AnyFuleSno Tue 07-Dec-10 21:59:16

the company may think that bb99, but it's not legally the case.

bb99 Tue 07-Dec-10 22:20:05

If (I am JUST curious about this) you haven't actually been at work eg had a year off for mat leave, how can you prove that during that time you have met your performance management targets, if you've not actually been there IYSWIM. I know that you can't be penalised for being pg or having mat leave but if a pay rise is dependant on fulfilling you PM targets, how can you fulfill them if you're not there?

Honestly I am fully in favour of equal ops, being a girl myself, I am just curious about how the law works in this potential circumstance?

ChoChoSan Tue 07-Dec-10 22:21:42

Oh, I'm not suggesting it would affect entitlements, and I have very strong views on maternity rights etc., as being a whole society issue, not just a woman issue (after all, even childless men were once born)

I was just thinking that for pragmatic reasons the OP might not want to get mired in any unpleasantness over two months' worth of pay increase.

Also, as an employer there is an element of 'retention' in paying enhanced ML, which might not be legally binding, but the desire to keep the employee on after ML is likely to inform the enhanced pay.

BoffinMum Tue 07-Dec-10 22:29:30

Onus would be on employer to show that she had not been discriminated against. I would raise it politely.

hairyfairylights Tue 07-Dec-10 22:49:09

If it is discretionary it isn't an entitlement. If you are entitled there should not be a fight.

Kniternator Tue 07-Dec-10 23:19:21

You need to look up the employment tribunal for Alabaster, you should be entitled whilst you are on mat leave. This might help.

TrappedinSuburbia Tue 07-Dec-10 23:23:31

It is discrimination, however.........
Are you going to need them for a reference in the future and
It will be stressful, so take this into consideration as it will be stressful enough going back to work, even moreso into a hostile environment.

Diamondback Wed 08-Dec-10 12:27:00

ChoChoSan and Trapped, why assume that raising this issue must lead to unpleasantness and tension? Men ask for raises all the time - sometimes they're given something, sometimes they're turned down - but they never sit back for fear that people won't like them, and that's why they get paid better - not because they have penises.

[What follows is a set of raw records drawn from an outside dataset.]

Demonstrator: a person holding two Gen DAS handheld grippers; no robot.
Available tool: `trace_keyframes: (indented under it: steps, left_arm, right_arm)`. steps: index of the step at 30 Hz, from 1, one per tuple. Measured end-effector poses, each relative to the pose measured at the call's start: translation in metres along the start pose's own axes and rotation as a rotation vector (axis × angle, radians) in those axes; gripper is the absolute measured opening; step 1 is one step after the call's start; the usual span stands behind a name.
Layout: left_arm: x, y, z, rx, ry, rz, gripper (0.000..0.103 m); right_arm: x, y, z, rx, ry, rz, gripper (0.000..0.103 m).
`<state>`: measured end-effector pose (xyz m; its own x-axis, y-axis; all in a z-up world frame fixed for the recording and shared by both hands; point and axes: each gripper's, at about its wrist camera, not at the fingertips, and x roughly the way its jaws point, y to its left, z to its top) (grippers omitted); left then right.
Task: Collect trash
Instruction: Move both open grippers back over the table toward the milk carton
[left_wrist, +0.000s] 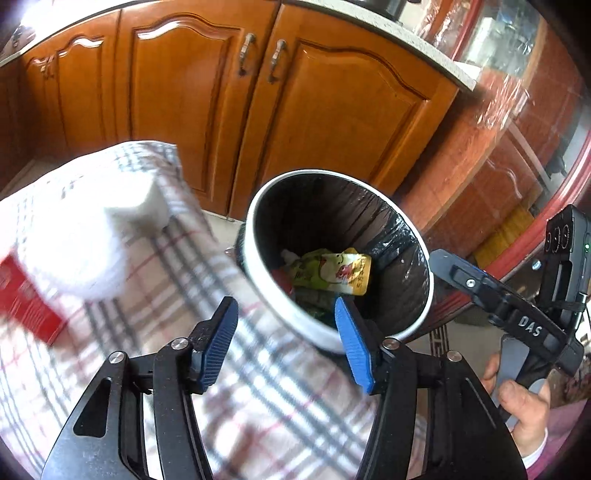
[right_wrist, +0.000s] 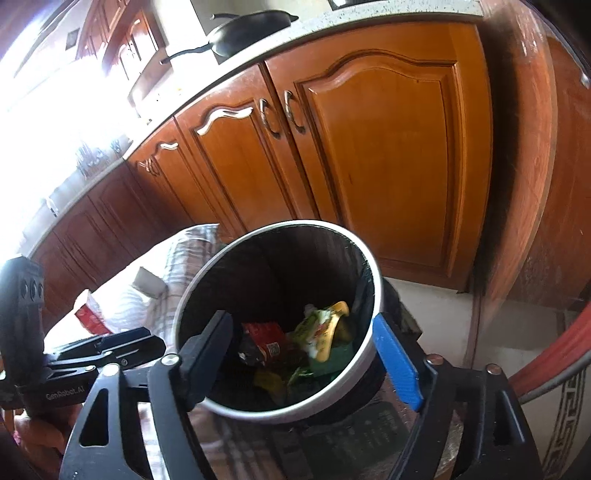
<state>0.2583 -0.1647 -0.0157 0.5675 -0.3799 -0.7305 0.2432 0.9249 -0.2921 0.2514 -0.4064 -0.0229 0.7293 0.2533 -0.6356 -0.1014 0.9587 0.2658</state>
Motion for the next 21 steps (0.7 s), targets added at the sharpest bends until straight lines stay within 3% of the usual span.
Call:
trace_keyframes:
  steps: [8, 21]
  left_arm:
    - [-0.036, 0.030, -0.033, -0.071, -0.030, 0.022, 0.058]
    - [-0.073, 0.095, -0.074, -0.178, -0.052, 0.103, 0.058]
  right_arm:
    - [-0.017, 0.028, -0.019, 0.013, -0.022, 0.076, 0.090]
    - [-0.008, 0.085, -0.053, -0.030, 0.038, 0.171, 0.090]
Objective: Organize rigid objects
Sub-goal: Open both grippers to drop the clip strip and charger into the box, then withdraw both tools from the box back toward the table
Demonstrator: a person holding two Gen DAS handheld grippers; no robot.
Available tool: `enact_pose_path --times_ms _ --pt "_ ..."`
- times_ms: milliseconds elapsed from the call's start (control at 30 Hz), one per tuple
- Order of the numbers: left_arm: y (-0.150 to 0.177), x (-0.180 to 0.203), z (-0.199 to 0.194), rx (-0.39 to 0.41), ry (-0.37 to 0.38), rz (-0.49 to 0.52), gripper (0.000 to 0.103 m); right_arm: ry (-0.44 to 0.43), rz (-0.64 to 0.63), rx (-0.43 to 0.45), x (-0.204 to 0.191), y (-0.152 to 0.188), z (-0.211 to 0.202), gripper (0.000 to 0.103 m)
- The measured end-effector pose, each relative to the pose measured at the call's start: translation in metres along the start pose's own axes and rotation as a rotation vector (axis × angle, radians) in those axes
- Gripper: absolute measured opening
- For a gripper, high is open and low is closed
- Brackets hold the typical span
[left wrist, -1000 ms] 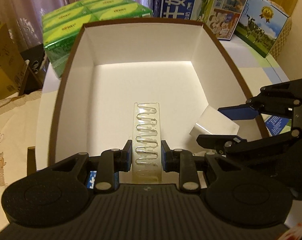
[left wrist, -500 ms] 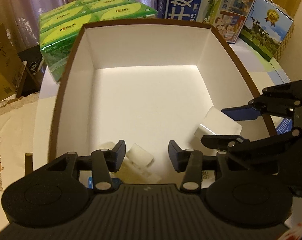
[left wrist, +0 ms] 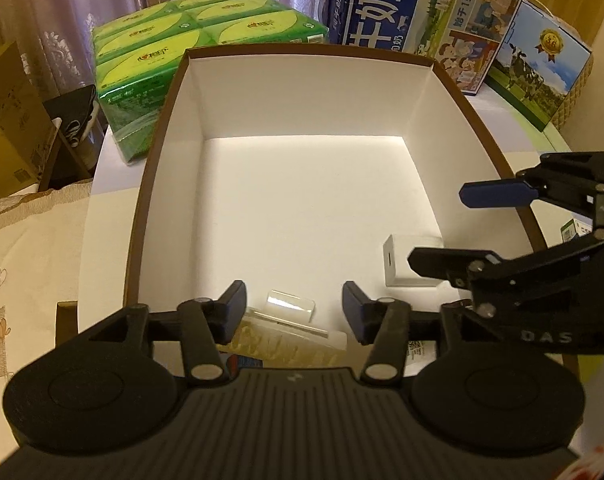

There's no reason not to politely request a meeting, prepare your good valid reasons why you believe you deserve the raise - your performance prior to ML, check with colleagues if they have had the raise, etc. - and go in ready for friendly discussion and negotiation, not confrontation. Act like a grown up, dicuss it firmly but nicely and keep the 'discrimination' issue in the back pocket unless you really need it or they raise it.

For example, if they say 'we aren't going to give you this raise, because it's based on a period on which you weren't here' you just calmly point out that it's not reasonable to assess you on a period when you've been away, for any reason (ie, training course, sabbatical, or maternity) and that you'd like to look at ways your performance could be assessed prior to that period, so that you don't lose out due to taking your maternity leave.

Good luck!

Poogles Wed 08-Dec-10 12:36:59

Is there a way of finding out whether anyone else actually got the rise? If the Company have said no pay rises this yer due to the economic situation, you haven't been discriminated against.

If others have had it and you believe that before your maternity leave you had hit your performance objectives I would definately ask about it.

FWIW, Companies are usually pretty clued up about discrimination. I applied for a promotion at 7 months pregnant with DS2 and got it even though the Company knew that I would be taking a whole year off. I was worried they would turn me down so had already pulled together exampes of how I had exceeded my targets in case I needed them for appeal!